PBO: Probability of Backtest Overfitting
One of the most challenging problems in machine learning is the assessment of a model's ability to generalize to unseen data. For applications in finance, this is made particularly acute by the sequential nature of the data and the failure of many standard cross-validation techniques to deal with long range dependence.
Any trading strategy built on overfitted models puts the firm's capital and the manager's reputation at risk. Thus, the field of financial machine learning is in great need of techniques to assess the generalization capability of learning algorithms.

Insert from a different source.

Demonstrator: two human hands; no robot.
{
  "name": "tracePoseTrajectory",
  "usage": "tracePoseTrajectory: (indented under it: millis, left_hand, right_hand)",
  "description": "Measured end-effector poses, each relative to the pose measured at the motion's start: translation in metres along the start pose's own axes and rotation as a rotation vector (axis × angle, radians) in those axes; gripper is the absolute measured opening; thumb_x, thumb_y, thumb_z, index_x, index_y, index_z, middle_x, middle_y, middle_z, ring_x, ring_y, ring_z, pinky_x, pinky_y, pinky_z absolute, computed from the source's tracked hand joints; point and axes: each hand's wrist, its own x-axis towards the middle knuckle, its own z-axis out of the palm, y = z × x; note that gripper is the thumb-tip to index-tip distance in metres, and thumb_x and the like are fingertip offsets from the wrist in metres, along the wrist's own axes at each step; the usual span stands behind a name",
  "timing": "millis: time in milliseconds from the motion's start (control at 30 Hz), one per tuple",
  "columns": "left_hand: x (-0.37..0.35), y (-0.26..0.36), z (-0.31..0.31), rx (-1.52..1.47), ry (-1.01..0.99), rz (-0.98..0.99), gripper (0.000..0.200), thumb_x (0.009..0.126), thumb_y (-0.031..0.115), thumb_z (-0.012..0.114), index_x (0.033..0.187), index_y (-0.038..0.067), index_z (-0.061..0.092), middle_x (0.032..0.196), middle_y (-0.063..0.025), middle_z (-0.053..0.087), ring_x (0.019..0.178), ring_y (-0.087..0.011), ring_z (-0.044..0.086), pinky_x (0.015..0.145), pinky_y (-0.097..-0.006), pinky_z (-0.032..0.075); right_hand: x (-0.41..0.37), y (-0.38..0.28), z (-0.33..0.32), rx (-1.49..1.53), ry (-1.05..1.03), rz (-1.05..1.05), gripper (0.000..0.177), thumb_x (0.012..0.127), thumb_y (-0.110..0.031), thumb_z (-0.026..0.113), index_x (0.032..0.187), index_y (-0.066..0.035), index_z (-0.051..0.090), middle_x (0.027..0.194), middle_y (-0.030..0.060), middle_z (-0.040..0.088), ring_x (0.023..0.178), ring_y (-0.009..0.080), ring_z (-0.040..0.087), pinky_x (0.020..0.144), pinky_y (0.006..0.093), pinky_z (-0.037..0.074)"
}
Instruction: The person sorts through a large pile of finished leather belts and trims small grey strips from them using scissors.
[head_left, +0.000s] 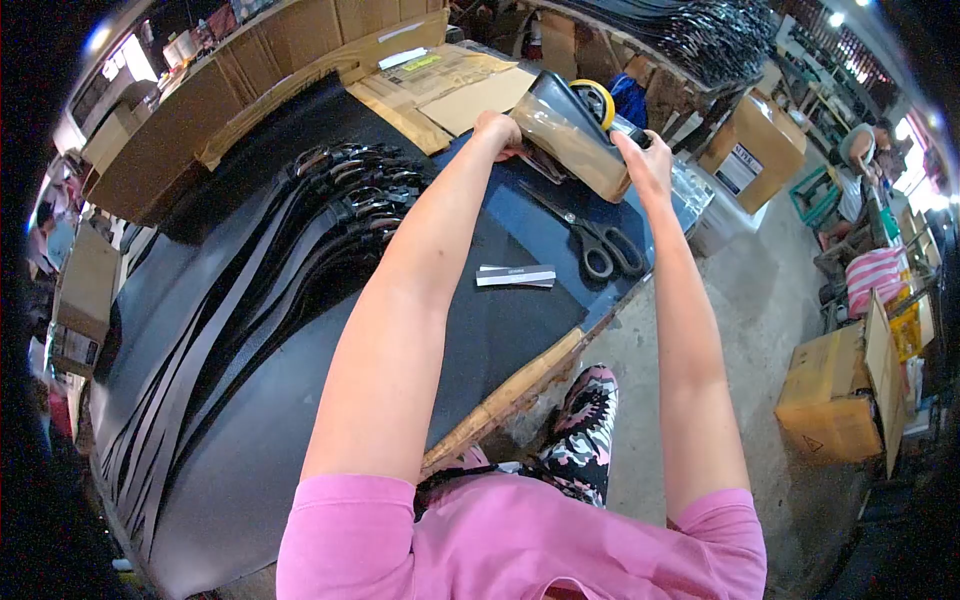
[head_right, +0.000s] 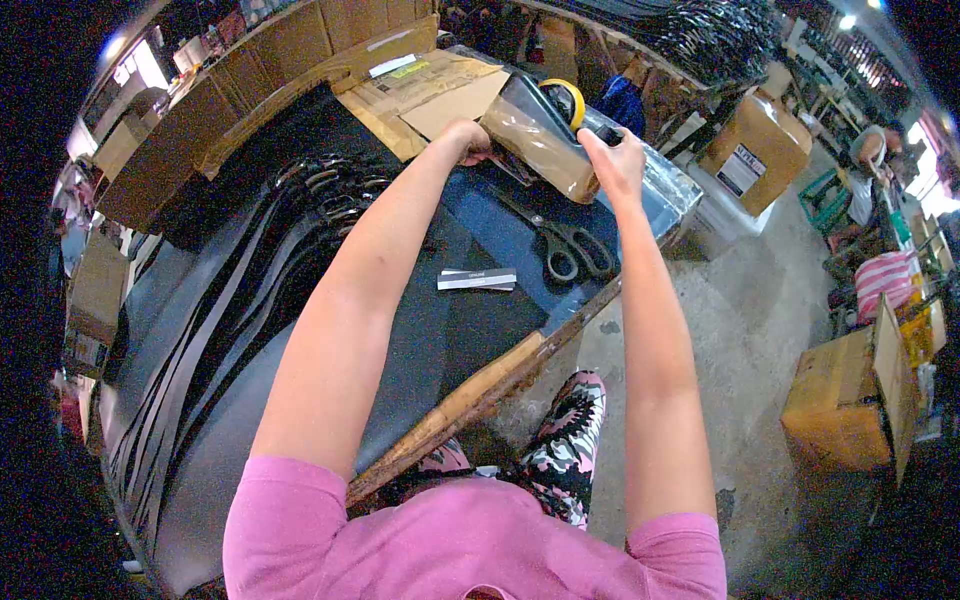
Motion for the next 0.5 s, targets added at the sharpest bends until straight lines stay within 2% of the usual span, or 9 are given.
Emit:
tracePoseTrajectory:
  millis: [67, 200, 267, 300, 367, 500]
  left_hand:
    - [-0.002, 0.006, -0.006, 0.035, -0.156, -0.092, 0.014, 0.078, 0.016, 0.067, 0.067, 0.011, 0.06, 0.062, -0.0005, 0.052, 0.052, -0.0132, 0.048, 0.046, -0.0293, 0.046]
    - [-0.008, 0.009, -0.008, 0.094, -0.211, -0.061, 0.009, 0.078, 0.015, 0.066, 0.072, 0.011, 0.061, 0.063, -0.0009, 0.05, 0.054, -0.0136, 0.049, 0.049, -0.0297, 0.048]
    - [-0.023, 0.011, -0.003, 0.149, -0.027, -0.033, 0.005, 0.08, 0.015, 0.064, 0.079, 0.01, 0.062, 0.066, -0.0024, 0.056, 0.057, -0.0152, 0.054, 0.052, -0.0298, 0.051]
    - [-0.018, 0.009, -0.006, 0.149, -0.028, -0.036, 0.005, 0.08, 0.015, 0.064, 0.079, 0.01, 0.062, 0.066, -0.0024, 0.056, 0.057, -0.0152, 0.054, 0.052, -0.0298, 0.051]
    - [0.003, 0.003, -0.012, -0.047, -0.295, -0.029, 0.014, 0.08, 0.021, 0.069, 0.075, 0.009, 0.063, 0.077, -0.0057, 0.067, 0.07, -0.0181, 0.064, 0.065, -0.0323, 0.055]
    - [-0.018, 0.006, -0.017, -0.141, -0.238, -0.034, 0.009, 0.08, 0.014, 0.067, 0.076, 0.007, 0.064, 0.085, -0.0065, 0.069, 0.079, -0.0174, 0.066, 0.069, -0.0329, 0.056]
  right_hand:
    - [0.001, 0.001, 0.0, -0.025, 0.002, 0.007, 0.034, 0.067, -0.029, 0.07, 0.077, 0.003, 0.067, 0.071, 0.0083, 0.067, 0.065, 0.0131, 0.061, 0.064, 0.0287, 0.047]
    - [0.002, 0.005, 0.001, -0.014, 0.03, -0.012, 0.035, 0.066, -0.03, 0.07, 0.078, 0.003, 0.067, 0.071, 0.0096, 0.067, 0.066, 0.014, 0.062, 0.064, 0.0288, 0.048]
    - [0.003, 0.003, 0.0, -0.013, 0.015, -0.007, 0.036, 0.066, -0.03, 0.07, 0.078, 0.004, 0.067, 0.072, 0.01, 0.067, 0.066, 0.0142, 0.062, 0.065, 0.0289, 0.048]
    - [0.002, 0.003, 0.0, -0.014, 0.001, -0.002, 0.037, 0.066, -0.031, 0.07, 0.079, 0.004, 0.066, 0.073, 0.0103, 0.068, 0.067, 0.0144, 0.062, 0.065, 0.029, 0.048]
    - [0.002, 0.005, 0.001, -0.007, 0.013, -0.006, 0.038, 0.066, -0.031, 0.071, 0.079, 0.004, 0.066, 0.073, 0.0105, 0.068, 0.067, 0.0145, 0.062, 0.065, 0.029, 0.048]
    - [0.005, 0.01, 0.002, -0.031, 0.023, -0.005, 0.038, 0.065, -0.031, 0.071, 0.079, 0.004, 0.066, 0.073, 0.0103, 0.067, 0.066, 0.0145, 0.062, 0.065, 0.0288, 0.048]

In Bailey et al, they take the approach that a model's performance should be consistent in any subset of the training-validation pairs. By evaluating every combination of these pairs, one could quantify empirically the degree (probability) that a modelling process trained on historic data is overfitted (backtest procedure overfitting).
This is a R implementation of their algorithm, separately described in a recent book. The variable names closely follow the notation in Chapter 11 of said book.
Before I dive into the algorithm, let me explain what PBO is and what it is not. First, PBO is an assessment of the modeling process that traders use to find a good strategy. So, the basic requirement (the crucial assumption) is you are honest and provided all the data from the entire process that led you to the final model. I'll elaborate more on this below.
Thus, this algorithm probably should be named "Probability of Backtest Procedure Overfitting".
Secondly, PBO is not the right tool to evaluate a single model. Let's say you have this dream about a crazy complex moving average one night. Next morning you coded it up and tested it on the S&P, and voila you got a Sharpe ratio of 2.1! PBO can't help you with a probability that this strategy of yours is any good.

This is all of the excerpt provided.